Santa Librada desde la mirada territorial

La Patrona De La Libertad

Por: Paola Cuevas

Si necesita botones, hierbas para baños dulces y amargos, grabadoras de segunda, cadenas, trapos, rellenos para peluches y almohadas o cauchos para la olla exprés, seguramente se encuentra ubicado en un barrio popular de Bogotá. Escaparates atiborrados de objetos y curiosidades tan diversas como el aroma y la forma de las flores de plástico, barrios con calles salpicadas de lo denominado “lo que está de moda”, blusas con un solo brazo, gorros pesqueros y hasta diez pares de medias por cinco mil.

La sensación de transformismo de las calles confunde a cualquier caminante. Sin embargo, la manera de ubicarse en cada barrio recae en aquella casa con fachada pasada de moda perteneciente a un o una comerciante que, con el emblema de ser su propio jefe, pone a funcionar un negocito.

Llaman mi atención esos negocios con puertas pequeñas, sin aviso, con alguna estantería gris o verde botella. Por ejemplo, una remontadora de calzado, una relojería o un agáchese y recoja. Dichos negocitos se convierten en edificios fundadores. Por eso, cada vez que me subo a la buseta, busco desesperadamente esa máquina del tiempo de cemento. Vienen a mi mente algunos viejos negocios, pero ninguno como el del barrio de mis abuelos.

Oriundos de una humilde vereda de Boyacá que con el pasar de los años probaron suerte emigrando a la capital. Mis abuelos decidieron vagar en Usme, territorio que, por su condición rural, siempre les recordó su hogar. Finalmente, se asentaron en Santa Librada, barrio céntrico entre la vía Villavicencio y la avenida Caracas. Su nombre siempre llamó mi atención, porque no me sonaba a nada conocido. Y, para mí, existe una relación entre denominación y representación, imagino que la cacica Gaitana en algún momento pasó por Suba.

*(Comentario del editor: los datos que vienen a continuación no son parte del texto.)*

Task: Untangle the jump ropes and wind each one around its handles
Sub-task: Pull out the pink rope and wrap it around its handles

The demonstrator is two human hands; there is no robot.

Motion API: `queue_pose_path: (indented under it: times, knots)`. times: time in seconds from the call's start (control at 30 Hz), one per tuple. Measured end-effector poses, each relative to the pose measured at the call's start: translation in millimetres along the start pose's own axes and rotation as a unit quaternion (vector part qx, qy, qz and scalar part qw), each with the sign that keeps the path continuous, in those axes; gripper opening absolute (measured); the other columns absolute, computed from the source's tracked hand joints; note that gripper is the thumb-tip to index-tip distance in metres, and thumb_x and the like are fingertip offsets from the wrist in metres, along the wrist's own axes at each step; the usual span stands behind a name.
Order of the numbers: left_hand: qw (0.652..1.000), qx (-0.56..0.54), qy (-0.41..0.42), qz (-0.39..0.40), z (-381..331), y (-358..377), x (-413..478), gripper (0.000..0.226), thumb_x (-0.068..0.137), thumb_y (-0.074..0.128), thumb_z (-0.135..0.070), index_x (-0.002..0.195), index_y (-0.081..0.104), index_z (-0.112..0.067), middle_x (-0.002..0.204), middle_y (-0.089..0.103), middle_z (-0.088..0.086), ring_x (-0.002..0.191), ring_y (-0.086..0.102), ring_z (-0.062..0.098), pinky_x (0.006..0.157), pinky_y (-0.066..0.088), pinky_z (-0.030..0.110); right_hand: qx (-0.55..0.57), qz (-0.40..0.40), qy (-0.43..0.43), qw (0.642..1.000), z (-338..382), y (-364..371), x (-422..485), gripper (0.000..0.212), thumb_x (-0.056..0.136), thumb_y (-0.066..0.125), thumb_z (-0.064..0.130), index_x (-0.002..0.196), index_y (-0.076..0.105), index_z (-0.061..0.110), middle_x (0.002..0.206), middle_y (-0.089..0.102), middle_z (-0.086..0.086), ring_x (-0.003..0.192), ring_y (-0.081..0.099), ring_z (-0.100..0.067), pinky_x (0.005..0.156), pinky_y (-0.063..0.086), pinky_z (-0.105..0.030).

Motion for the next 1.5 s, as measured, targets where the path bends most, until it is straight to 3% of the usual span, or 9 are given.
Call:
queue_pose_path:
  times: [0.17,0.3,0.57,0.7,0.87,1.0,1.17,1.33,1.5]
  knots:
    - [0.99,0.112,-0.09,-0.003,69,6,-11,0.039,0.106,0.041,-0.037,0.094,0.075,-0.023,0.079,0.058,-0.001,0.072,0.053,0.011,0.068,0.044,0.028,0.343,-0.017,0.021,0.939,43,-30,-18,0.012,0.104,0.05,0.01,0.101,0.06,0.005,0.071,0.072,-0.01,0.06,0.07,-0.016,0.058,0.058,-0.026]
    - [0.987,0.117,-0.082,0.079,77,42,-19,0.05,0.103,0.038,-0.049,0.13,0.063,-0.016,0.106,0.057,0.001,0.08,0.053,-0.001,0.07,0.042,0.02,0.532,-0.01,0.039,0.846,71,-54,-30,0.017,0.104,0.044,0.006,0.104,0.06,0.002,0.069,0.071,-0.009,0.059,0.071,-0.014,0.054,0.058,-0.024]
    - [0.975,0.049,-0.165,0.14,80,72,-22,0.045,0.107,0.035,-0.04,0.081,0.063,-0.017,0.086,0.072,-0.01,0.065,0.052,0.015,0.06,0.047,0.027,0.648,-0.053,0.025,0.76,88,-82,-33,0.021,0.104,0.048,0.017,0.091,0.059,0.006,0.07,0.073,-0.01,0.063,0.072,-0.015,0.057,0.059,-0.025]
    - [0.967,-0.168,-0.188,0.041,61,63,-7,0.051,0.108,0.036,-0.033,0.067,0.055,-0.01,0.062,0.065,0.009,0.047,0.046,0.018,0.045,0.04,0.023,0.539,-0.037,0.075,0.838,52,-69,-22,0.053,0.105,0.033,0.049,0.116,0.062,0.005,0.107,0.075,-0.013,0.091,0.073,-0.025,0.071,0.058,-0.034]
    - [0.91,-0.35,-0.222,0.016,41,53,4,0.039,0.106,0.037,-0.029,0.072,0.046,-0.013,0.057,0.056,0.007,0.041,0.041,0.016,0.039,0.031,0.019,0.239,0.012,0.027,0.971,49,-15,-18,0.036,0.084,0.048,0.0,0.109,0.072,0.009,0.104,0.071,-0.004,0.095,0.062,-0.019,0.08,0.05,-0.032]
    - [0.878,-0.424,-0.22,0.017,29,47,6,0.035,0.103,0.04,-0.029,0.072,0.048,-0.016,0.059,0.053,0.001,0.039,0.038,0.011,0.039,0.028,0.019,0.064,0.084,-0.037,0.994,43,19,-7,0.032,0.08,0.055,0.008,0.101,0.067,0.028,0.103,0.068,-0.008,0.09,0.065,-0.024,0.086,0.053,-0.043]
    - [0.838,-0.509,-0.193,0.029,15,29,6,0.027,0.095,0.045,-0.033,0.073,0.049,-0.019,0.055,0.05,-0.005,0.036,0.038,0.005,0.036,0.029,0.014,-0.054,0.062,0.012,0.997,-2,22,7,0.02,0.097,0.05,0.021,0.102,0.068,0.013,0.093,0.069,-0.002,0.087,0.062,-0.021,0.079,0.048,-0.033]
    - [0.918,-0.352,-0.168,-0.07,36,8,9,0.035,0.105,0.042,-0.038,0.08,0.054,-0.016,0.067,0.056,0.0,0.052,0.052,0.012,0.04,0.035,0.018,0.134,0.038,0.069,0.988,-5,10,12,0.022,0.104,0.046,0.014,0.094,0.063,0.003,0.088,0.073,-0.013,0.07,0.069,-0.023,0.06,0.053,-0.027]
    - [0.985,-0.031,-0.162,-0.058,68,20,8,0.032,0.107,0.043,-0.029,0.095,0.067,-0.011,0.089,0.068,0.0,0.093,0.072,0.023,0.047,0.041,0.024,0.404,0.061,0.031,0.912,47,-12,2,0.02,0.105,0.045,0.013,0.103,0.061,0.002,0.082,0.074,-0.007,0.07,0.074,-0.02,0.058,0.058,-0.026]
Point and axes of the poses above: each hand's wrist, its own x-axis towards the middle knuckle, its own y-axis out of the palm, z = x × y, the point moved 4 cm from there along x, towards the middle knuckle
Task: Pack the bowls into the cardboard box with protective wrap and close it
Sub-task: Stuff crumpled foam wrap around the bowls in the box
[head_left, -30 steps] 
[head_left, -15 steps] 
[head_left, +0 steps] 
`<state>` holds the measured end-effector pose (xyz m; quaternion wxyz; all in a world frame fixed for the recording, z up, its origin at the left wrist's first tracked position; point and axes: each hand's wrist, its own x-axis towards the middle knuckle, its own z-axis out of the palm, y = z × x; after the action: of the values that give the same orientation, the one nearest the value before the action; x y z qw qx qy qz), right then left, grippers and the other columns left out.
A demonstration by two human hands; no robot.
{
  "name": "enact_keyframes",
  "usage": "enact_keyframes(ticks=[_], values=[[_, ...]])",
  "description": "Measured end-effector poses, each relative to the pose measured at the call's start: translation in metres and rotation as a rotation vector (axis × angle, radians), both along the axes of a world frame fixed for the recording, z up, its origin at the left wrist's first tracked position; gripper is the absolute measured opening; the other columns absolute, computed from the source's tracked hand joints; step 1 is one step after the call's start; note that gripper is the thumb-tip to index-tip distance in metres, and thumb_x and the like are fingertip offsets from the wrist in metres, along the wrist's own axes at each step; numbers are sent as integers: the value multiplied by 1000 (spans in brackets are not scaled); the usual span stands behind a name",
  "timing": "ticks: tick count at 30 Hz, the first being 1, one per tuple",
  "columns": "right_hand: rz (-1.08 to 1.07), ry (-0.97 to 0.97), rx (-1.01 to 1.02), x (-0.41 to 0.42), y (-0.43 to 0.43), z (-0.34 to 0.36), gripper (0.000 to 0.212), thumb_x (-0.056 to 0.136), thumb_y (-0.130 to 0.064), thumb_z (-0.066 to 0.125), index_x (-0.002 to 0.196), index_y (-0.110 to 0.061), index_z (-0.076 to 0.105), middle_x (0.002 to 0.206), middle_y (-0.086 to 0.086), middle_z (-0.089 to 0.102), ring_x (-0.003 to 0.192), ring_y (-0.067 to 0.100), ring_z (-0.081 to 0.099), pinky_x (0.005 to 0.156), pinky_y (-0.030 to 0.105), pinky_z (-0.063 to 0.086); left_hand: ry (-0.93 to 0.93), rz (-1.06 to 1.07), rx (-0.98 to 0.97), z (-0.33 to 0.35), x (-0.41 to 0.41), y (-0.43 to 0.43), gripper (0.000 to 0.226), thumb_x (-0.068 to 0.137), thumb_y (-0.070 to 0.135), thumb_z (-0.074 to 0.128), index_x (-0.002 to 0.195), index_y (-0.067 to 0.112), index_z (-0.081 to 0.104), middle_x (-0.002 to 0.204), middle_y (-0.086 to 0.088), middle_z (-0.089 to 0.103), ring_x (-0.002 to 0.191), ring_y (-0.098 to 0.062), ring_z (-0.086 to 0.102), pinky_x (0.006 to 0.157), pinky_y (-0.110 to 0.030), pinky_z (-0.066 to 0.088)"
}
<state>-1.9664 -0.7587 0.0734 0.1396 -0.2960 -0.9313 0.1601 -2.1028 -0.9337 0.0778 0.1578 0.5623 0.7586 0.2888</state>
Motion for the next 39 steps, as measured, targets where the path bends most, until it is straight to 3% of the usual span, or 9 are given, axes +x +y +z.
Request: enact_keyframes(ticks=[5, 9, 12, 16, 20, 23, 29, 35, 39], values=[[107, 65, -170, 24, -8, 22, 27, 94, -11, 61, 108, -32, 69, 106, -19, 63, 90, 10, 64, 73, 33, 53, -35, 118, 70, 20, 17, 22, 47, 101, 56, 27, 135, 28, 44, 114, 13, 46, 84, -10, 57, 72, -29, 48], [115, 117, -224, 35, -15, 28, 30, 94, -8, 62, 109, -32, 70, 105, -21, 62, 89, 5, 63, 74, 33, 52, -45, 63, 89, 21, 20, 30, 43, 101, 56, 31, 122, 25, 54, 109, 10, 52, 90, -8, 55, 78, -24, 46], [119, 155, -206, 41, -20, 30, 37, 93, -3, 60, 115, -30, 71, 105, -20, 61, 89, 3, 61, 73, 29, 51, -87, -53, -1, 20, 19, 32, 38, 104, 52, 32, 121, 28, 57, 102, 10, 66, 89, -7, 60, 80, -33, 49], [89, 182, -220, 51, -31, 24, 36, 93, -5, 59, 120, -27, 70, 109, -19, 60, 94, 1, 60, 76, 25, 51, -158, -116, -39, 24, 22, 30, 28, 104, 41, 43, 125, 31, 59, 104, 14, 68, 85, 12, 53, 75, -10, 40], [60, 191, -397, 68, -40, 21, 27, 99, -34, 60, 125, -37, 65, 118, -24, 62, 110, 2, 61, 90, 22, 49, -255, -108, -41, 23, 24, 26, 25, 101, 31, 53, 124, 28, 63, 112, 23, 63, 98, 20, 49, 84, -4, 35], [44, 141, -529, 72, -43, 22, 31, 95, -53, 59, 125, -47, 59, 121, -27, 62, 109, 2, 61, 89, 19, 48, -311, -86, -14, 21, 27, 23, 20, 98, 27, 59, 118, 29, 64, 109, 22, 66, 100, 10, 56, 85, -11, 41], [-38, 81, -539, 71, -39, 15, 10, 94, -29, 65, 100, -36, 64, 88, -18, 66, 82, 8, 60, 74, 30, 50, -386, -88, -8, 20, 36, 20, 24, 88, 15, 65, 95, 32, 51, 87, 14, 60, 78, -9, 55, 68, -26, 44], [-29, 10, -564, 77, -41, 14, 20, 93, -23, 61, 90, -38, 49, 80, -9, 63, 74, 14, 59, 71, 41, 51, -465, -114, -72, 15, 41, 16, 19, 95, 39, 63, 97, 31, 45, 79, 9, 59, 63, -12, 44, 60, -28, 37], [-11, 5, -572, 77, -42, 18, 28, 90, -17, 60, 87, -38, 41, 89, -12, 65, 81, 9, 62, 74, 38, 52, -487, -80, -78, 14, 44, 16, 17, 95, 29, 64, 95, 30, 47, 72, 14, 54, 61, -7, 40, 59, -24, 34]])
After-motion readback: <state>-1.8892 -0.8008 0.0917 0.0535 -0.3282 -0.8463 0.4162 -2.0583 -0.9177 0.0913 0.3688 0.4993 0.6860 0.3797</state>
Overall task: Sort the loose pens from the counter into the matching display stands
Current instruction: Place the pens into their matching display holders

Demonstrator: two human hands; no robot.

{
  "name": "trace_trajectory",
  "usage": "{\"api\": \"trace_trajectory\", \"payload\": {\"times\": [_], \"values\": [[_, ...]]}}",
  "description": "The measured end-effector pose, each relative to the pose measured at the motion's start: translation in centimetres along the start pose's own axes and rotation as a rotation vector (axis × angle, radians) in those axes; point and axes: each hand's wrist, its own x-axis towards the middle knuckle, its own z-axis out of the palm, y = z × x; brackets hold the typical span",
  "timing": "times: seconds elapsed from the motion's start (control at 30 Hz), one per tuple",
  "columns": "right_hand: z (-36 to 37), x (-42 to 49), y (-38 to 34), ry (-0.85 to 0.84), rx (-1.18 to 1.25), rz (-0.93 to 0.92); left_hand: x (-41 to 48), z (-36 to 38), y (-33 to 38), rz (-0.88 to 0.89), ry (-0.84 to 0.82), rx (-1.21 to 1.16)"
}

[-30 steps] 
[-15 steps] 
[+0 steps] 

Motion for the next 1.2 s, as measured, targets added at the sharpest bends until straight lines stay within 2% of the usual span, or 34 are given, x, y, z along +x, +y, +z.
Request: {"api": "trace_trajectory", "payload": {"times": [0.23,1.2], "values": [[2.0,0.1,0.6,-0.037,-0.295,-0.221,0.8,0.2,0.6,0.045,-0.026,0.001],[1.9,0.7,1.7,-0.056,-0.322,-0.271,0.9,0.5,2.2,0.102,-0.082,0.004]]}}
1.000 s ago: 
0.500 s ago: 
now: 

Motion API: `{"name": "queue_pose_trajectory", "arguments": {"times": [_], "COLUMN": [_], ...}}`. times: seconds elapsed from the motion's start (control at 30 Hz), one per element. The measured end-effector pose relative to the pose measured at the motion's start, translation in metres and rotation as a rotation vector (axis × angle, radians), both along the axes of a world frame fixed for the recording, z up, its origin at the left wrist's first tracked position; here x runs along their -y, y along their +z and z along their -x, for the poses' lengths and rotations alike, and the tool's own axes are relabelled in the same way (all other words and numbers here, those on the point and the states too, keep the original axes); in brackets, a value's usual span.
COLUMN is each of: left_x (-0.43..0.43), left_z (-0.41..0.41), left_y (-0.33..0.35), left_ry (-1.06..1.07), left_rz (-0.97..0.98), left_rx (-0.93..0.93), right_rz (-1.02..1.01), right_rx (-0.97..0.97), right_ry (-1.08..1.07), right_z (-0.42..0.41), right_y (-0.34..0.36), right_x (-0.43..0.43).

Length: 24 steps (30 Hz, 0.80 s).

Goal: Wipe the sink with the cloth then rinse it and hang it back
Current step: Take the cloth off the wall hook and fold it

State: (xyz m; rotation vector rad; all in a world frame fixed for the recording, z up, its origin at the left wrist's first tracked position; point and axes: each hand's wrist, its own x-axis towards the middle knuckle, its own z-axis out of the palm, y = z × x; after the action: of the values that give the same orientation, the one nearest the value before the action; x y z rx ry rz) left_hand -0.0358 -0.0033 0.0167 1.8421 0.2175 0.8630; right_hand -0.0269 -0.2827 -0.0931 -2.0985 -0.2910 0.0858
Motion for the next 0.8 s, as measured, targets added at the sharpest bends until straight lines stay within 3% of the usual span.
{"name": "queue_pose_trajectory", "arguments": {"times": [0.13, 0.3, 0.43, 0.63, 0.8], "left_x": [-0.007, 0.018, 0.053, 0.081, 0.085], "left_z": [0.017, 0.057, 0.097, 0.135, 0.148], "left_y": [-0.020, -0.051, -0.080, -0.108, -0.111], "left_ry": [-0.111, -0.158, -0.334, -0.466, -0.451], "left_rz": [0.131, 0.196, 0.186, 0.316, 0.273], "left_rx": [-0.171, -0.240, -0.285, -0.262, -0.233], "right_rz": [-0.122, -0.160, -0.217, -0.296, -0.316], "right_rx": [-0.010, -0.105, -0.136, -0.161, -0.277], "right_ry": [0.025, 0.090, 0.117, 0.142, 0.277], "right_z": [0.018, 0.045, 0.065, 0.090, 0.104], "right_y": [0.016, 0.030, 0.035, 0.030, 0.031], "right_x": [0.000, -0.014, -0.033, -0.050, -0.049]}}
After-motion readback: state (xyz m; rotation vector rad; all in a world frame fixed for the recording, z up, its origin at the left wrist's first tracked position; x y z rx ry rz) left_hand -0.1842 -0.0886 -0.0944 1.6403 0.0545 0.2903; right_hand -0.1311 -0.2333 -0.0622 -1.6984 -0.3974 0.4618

Para no hacer largo el cuento, Santa librada llamó mi atención por un negocio fundador, una tienda de lanas, hilos, botones, agujas del dos, del cuatro, del seis, del siete y agujas laneras. Cosas de tejido que solo conocen mis abuelas y mis tías. La tarde que la vi pensé en regresar y preguntar por unos gramos de lana con la excusa de conocer la historia de aquel lugar. Semanas más tarde, decidí entrar y comprar quinientos gramos de lana que terminarían como ligas improvisadas para mi cabello. Allí sentada aguardaba la señora Ernestina —¿o acaso se llamaba Hortensia? No recuerdo con claridad su nombre—, una abuela de setenta y ocho años. Tuve ansias de hablar y solo fui capaz de formular una única pregunta “¿Hace cuánto tiene este negocio?”.

De su memoria, empezaron a desenhebrar relatos sobre la fundación del barrio. Recordaba la cargada de los ladrillos para hacer la iglesia, las filas para adquirir combustible para cocinar, las horas de lavado en los riachuelos cercanos, el amor colectivo entre la comunidad y la relación estrecha con aves o cangrejos que en un tiempo remoto pululaban por la ribera de la quebrada Yomasa. La mujer se expresaba conmovida, pues ella, junto con sus vecinas fueron quienes lograron levantar los cimientos del barrio Santa Librada.

Tejido de mujeres poderosas que recrean la historia de la verdadera Santa Librada. Mujeres que fueron importantes y ayudaron al surgimiento del barrio. Mito o realidad, el relato de la santa barbuda muestra cómo los hilos están unidos, sin importar el tiempo y espacio. Santa Librada no resucitó al tercer día como Jesús, ella reencarnó en lideresas sociales, feministas y madres solteras, que aún bajo una mirada machista labran y tejen su propio camino.